En Corée du Sud, en fréquentant des lieux de sortie nocturne, un seul individu a contaminé plusieurs dizaines de personnes, qui en ont contaminé d’autres encore : l’épidémie, jusqu’alors parfaitement maîtrisée, est ainsi repartie. Certaines situations sont plus à risques que d’autres.

N’y voyez aucune volonté d’empêcher les gens de danser : moi-même, j’aime beaucoup danser, surtout quand l’été vient ! (Sourires.) Mais il est important de conserver une capacité d’action, tout en accompagnant les responsables de discothèques, pour leur permettre de les reconvertir en bars ou en salles de spectacles, et tout en les soutenant financièrement.
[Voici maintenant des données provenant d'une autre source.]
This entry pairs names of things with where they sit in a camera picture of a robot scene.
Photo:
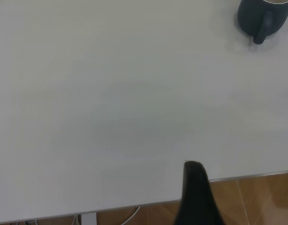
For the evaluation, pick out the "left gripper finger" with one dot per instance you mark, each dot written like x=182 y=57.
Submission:
x=196 y=199

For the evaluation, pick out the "dark grey ceramic mug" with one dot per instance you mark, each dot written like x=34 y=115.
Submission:
x=249 y=18

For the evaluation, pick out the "white table leg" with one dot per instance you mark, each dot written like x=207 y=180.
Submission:
x=89 y=219

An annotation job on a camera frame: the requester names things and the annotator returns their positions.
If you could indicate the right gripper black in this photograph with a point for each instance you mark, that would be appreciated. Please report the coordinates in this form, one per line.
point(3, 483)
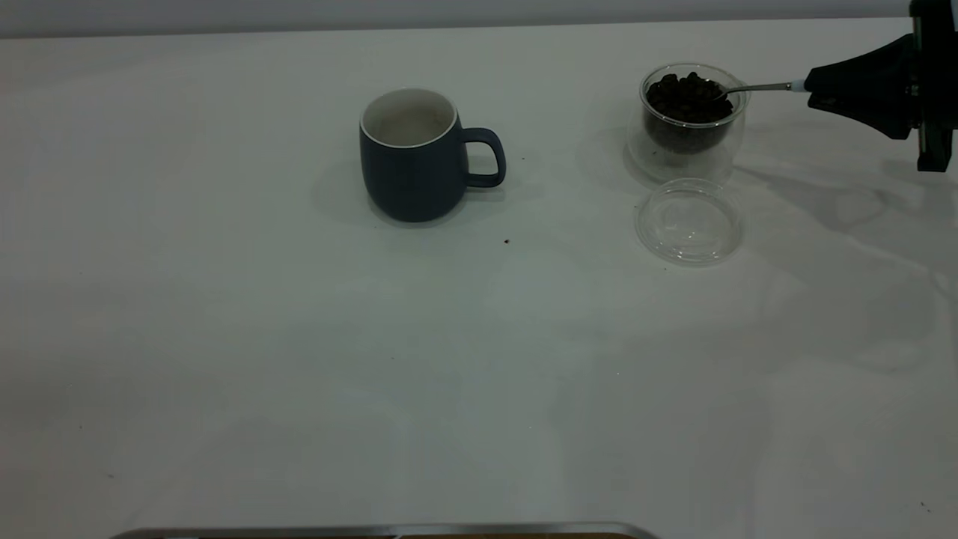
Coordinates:
point(935, 82)

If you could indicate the dark blue ceramic mug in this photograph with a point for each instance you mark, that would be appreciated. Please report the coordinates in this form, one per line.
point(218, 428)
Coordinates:
point(419, 180)

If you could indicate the pile of coffee beans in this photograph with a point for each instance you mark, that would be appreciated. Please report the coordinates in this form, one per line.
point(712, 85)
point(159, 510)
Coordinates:
point(688, 101)

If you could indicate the clear glass saucer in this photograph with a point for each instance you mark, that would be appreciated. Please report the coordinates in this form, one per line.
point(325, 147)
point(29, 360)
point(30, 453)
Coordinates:
point(688, 224)

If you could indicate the metal edge strip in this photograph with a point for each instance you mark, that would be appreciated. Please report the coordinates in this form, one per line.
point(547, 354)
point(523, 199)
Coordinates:
point(374, 531)

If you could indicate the clear double-wall glass cup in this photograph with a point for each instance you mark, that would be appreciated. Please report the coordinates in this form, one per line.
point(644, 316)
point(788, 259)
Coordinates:
point(685, 157)
Il est hors de question de laisser qui que ce soit au bord du chemin.

Ces dispositions sont importantes : elles permettent au Gouvernement de fermer des lieux a priori, même si l’épidémie a décru.

De surcroît, pour déclencher l’état d’urgence sanitaire, il faut être placé face à une catastrophe sanitaire. La contamination de quarante personnes dans une commune ne peut pas être considérée comme telle. Mais si l’on attend la catastrophe pour déclencher l’état d’urgence, on est sûr qu’elle surviendra. Encore une fois, mieux vaut prévenir que guérir : ce vieil adage médical se vérifie souvent !

M. le président. Quel est l’avis de la commission ?

M. Philippe Bas, rapporteur. Pour des raisons de principe, que j’ai déjà développées, la commission émet un avis défavorable sur ces deux amendements.

M. le président. Quel est l’avis du Gouvernement sur l’amendement n° 19 ?

M. Olivier Véran, ministre. Défavorable.

M. le président. Je mets aux voix l’amendement n° 19.

(Lamendement nest pas adopté.)

M. le président. Je mets aux voix l’amendement n° 24.

(Lamendement nest pas adopté.)

M. le président. Je suis saisi de quatre amendements faisant l’objet d’une discussion commune.

L’amendement n° 25, présenté par le Gouvernement, est ainsi libellé :

I. – Alinéa 5

Rédiger ainsi cet alinéa :

4° Imposer aux personnes souhaitant se déplacer par transport public aérien à destination ou en provenance du territoire métropolitain ou de l’une des collectivités mentionnées à l’article 72-3 de la Constitution de présenter le résultat d’un examen de biologie médicale.

I. – Alinéa 17

Rétablir le IX dans la rédaction suivante : IX. – À la première phrase du premier alinéa du II de l’article L. 3131-15 du code de la santé publique, le mot : « national » est remplacé par le mot : « hexagonal ».

La parole est à M. le ministre.

M. Olivier Véran, ministre. Mesdames, messieurs les sénateurs, avant tout, je tiens à aborder un point important relatif au quatrième alinéa, qui a pour objet les rassemblements et manifestations.

À ce titre, le Gouvernement n’a pas déposé d’amendement pour modifier le texte de la commission, mais les enjeux sont importants : il faut s’assurer que nous en avons la même compréhension.

La commission propose d’écrire que, « sans préjudice des articles L. 211-2 et L. 211-4 du code de la sécurité intérieure », le Premier ministre peut « réglementer les rassemblements de personnes, les réunions et les activités sur la voie publique et dans les lieux ouverts au public ».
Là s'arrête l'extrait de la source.